The text of the letter follows:


September 13, 2012

The Honorable Harry Reid                                                     The Honorable John Boehner

Majority Leader                                                                      Speaker

United States Senate                                                              U.S. House of Representatives

S-221, The Capitol                                                                  H-232, The Capitol

Washington, DC  20510                                                         Washington, DC  20515

Dear Majority Leader Reid and Speaker Boehner:

Given the mounting challenges facing our nation’s dairy farmers, we write to bring a matter of particular concern to your attention.   

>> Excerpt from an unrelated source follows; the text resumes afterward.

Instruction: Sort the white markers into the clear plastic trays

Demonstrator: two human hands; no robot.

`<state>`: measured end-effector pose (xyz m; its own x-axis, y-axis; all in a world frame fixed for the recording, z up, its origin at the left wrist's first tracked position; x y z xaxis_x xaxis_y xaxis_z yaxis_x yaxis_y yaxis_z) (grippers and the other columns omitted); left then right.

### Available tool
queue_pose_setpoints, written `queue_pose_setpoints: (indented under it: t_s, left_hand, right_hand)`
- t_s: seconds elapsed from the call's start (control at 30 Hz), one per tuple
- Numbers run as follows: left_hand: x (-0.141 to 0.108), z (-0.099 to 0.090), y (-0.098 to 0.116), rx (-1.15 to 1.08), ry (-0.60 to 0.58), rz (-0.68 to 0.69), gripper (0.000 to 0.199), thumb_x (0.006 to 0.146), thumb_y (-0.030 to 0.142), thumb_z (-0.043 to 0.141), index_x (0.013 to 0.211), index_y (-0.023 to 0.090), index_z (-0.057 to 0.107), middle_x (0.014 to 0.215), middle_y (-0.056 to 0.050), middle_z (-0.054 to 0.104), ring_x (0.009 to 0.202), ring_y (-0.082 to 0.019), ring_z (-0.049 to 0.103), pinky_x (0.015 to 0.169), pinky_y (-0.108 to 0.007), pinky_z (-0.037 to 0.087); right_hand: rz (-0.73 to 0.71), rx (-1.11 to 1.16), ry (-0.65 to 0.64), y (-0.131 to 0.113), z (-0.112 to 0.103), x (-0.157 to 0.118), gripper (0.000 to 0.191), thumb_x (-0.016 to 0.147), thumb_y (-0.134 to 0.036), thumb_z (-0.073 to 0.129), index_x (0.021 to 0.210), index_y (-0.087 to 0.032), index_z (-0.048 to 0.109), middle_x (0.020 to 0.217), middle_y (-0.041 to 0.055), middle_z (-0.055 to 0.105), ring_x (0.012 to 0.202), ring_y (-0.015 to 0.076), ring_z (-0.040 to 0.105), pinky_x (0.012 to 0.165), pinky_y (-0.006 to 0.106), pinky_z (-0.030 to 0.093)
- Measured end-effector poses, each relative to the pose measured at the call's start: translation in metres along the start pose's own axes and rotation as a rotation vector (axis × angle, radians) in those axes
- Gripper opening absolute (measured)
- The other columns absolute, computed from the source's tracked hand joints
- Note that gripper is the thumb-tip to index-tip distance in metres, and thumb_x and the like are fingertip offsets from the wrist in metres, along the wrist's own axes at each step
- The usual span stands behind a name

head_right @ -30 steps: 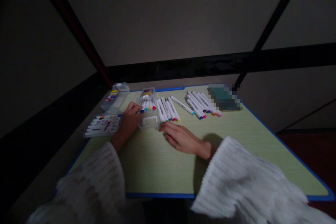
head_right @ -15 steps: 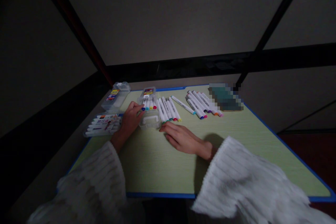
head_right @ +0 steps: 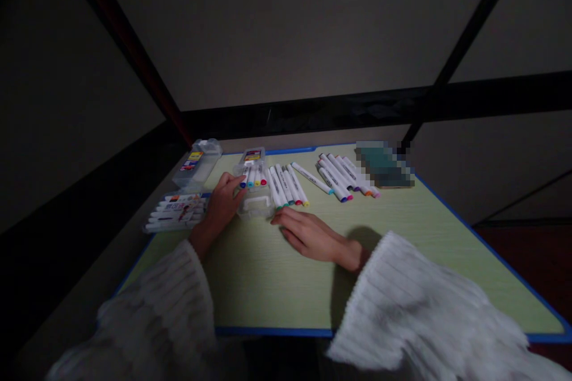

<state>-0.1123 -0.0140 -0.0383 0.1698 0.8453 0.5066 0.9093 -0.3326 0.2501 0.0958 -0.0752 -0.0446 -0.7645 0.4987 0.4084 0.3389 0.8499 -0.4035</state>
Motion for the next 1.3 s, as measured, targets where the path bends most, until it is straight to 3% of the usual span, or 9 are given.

On September 1, 2012, the Milk Income Loss Contract program, which has provided a vital safety net to dairy farmers across the country during times of low milk prices and high input costs, began to provide coverage at a reduced level.  The level of coverage is so low that the program is not expected to be triggered even in these times of high feed prices.  Most concerning to us is the change in the program’s feed cost adjuster, which was created in the 2008 Farm Bill to address volatile swings in feed prices.  This change in particular has put our farmers at far greater risk as this year’s drought continues to impact much of the country and drive up the cost of feed.  In addition, instead of offering dairy farmers coverage at 45 percent of the difference between the target price and the actual price, the program now only provides coverage at 34 percent of this difference.  The program’s volume cap has also declined, falling from 2.985 million to 2.4 million pounds per dairy farmer

We understand that the Senate-passed Farm Bill and the House Agriculture Committee’s Farm Bill both move to eliminate the MILC program in favor of a new policy.  However, until a new Farm Bill has been enacted and USDA has a dairy program in place, we urge you to find the necessary offsets to maintain the MILC program at its previous coverage levels for the duration of any extension of current policy.  Dairy farmers across the country have benefited from the MILC program during difficult times and we fear that failure to maintain the program at its previous levels will saddle dairy farmers with significant risks as their feed prices continue to skyrocket.

Thank you for your consideration of our request.  We stand ready to work with you to address this critical issue for our nation’s dairy farmers.